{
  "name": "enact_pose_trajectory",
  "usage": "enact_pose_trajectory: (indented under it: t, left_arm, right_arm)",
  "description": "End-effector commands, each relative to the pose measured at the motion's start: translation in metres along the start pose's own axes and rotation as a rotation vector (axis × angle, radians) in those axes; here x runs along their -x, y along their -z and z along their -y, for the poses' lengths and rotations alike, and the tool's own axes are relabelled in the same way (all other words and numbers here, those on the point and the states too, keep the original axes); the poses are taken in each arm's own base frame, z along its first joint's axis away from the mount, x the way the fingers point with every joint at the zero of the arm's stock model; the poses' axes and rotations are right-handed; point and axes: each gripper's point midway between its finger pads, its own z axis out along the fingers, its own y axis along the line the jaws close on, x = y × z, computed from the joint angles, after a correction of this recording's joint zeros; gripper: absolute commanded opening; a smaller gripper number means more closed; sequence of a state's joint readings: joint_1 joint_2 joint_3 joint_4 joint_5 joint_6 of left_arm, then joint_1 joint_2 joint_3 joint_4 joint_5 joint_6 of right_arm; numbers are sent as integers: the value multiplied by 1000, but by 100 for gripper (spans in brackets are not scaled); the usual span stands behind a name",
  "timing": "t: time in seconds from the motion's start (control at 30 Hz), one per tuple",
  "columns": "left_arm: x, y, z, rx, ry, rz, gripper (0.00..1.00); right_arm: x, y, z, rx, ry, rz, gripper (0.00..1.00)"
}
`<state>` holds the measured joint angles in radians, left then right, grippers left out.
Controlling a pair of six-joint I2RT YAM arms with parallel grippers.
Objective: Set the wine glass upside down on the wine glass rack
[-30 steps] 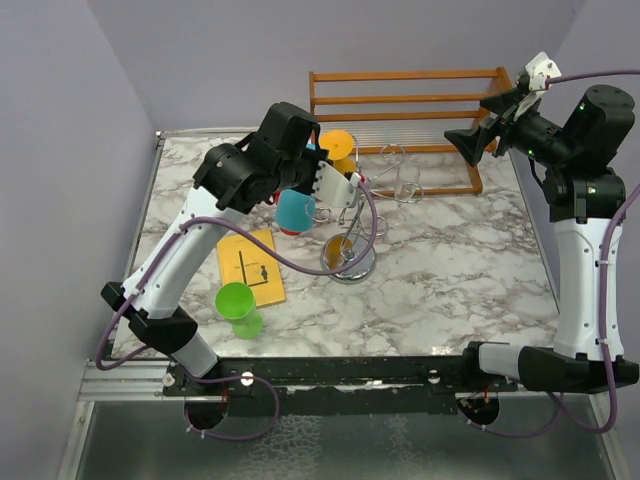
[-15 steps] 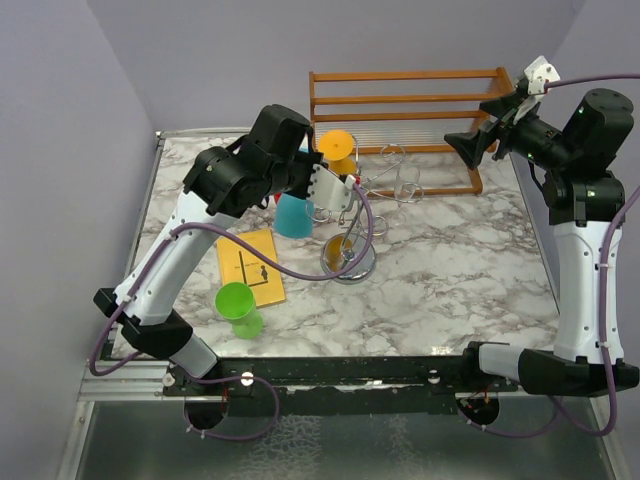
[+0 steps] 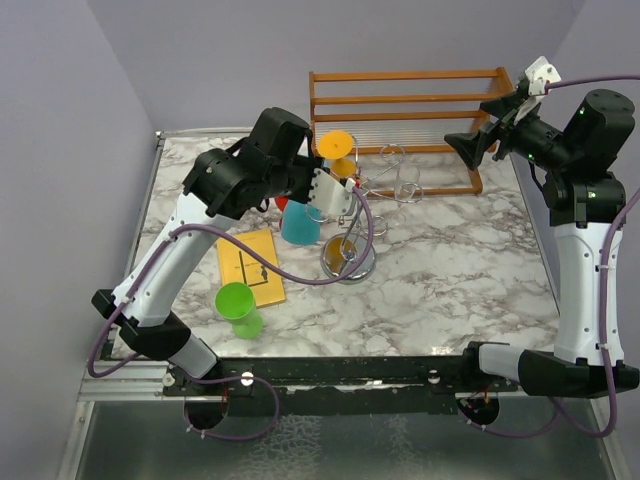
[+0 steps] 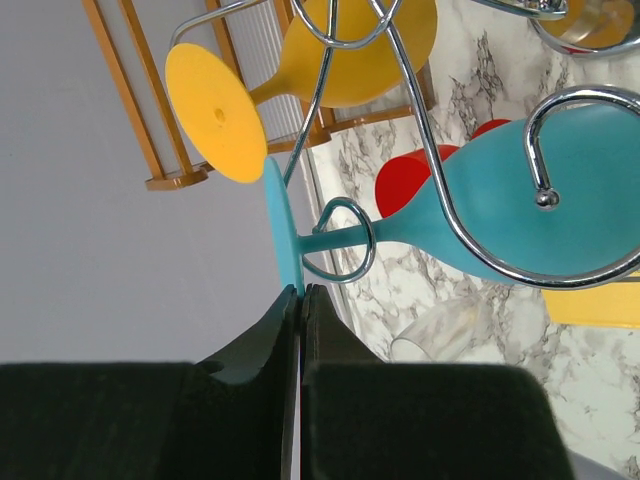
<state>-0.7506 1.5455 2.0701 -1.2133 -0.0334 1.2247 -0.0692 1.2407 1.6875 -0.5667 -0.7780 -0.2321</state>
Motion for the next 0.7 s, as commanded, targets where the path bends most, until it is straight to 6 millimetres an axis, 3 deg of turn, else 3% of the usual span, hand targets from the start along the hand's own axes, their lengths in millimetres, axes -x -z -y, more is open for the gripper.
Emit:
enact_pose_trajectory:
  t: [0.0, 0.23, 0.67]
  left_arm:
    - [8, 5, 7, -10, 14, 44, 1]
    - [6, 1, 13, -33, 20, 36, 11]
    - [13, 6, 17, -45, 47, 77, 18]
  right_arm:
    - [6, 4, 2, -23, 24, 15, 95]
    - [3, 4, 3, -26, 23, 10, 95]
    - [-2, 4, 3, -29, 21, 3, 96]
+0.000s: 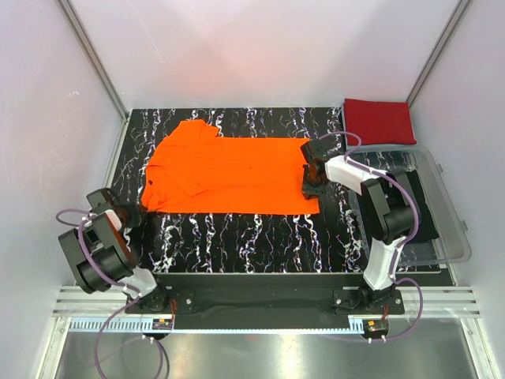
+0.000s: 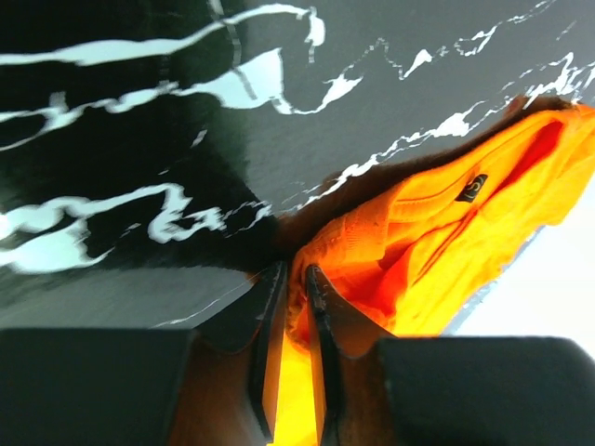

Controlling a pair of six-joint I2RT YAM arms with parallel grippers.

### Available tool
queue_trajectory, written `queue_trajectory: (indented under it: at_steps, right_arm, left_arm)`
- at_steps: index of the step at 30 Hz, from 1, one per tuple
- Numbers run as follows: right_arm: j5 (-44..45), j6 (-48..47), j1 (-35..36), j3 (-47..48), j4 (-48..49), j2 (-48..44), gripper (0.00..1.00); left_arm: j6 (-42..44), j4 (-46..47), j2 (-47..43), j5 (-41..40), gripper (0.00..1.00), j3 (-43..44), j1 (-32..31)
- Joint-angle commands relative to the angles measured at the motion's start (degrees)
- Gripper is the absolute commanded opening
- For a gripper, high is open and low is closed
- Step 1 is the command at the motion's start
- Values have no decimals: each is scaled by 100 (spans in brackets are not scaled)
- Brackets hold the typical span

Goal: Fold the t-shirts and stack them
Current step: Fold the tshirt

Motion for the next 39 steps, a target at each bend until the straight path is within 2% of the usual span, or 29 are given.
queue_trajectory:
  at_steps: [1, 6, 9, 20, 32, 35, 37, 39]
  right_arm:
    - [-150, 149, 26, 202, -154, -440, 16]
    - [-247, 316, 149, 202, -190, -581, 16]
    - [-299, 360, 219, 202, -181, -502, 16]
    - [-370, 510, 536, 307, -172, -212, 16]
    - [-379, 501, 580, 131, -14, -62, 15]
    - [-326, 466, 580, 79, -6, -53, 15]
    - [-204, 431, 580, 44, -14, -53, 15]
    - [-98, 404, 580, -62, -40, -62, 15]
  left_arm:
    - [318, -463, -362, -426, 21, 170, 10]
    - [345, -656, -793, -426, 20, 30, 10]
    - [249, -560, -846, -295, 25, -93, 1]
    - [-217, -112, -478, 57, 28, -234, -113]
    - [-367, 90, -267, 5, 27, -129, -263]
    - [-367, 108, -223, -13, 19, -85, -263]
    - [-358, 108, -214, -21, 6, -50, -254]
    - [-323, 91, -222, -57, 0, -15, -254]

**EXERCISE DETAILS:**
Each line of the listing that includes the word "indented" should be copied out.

**ANSWER SPACE:**
  "usage": "enact_pose_trajectory: (indented under it: t, left_arm, right_arm)",
queue_trajectory, written `queue_trajectory: (indented under it: at_steps, right_arm, left_arm)`

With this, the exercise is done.